About this task :: Repeat word for word, please, only the lines from the one that includes "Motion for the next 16" through the final line of the data.

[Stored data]

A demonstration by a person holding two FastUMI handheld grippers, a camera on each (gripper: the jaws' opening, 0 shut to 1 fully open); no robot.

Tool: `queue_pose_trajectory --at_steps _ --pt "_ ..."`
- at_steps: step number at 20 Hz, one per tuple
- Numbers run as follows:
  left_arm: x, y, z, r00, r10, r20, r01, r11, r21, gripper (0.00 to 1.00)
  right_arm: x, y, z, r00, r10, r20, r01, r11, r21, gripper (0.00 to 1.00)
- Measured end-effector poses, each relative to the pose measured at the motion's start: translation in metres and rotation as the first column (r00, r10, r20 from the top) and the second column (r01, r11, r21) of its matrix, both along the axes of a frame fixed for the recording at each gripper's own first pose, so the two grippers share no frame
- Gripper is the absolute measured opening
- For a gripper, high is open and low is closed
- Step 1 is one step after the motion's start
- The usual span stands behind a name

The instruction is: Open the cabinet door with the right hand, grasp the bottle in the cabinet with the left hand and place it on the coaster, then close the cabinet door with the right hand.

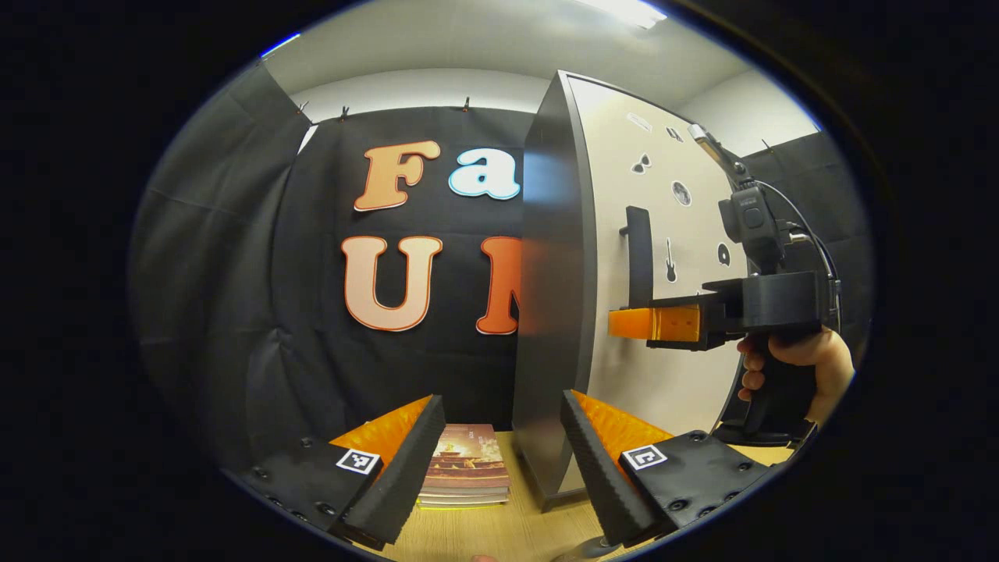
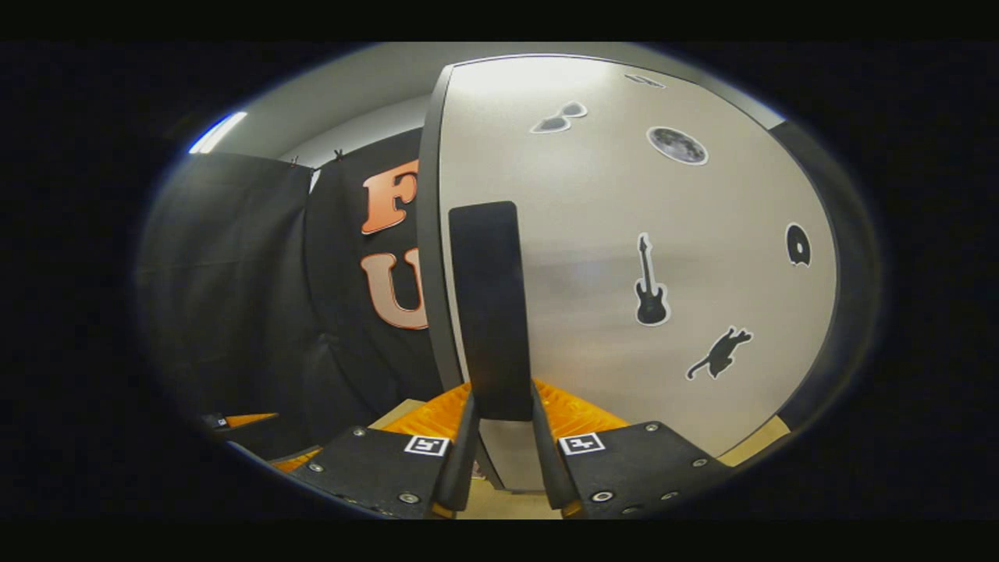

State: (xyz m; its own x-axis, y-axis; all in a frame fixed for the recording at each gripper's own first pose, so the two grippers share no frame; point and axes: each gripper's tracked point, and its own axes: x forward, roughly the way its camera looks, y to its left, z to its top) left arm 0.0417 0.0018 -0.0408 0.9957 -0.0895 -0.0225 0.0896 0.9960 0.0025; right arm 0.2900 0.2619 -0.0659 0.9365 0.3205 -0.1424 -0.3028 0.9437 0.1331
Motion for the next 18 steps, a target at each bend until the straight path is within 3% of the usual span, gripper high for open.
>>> queue_pose_trajectory --at_steps 4,5,6,9,13,17,18 --pt "-0.008 -0.001 -0.003 0.999 0.031 -0.017 -0.031 1.000 0.000 0.97 -0.010 0.003 0.003 0.999 0.042 -0.003 -0.042 0.999 0.012 0.42" --pt "-0.010 -0.002 -0.003 0.999 0.038 -0.021 -0.038 0.999 0.002 0.98 -0.016 0.003 0.007 0.999 0.052 0.008 -0.052 0.999 0.015 0.51" --pt "-0.012 -0.004 -0.004 0.999 0.043 -0.026 -0.043 0.999 0.003 0.97 -0.023 0.001 0.010 0.998 0.060 0.019 -0.060 0.998 0.017 0.48" --pt "-0.020 -0.008 -0.003 0.997 0.067 -0.030 -0.067 0.998 0.001 0.98 -0.047 -0.011 0.017 0.997 0.072 0.041 -0.072 0.997 0.008 0.60" --pt "-0.032 -0.021 0.001 0.996 0.080 -0.031 -0.080 0.997 -0.002 0.97 -0.080 -0.037 0.020 0.997 0.058 0.057 -0.058 0.998 -0.003 0.77" --pt "-0.048 -0.032 0.009 0.995 0.094 -0.020 -0.094 0.996 -0.004 0.98 -0.113 -0.070 0.021 0.997 0.035 0.071 -0.034 0.999 -0.015 0.87" --pt "-0.053 -0.034 0.011 0.995 0.100 -0.018 -0.100 0.995 -0.004 0.98 -0.122 -0.079 0.022 0.997 0.027 0.073 -0.026 0.999 -0.018 0.83"
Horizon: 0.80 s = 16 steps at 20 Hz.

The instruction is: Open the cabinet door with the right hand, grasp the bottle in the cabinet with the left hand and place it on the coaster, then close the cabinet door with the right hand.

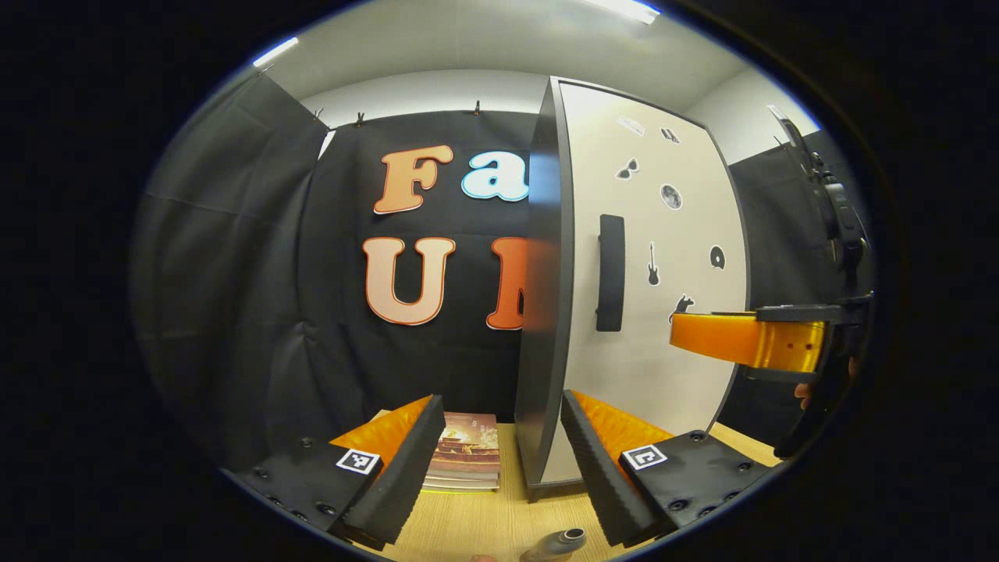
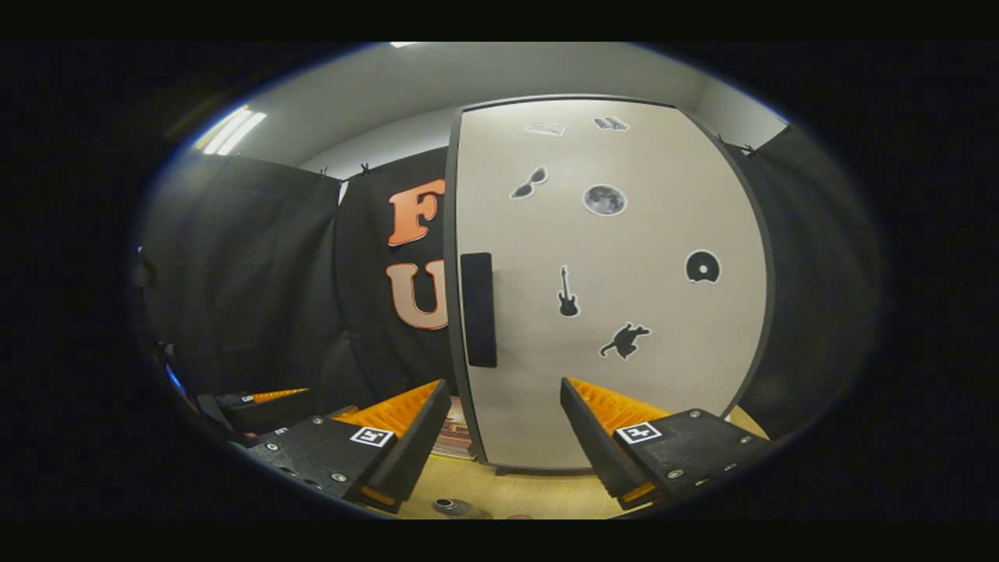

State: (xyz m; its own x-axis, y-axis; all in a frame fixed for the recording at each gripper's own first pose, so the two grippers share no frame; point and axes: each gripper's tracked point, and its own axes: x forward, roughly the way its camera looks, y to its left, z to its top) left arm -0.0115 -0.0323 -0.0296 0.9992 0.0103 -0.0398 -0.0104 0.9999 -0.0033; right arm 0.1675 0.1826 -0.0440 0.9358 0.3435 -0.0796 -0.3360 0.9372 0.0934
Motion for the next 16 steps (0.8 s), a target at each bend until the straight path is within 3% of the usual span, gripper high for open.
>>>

Solution to the exercise ::
Motion for the next 16 steps (0.8 s), a target at each bend until the straight path is within 3% of the usual span, gripper high for open.
>>>

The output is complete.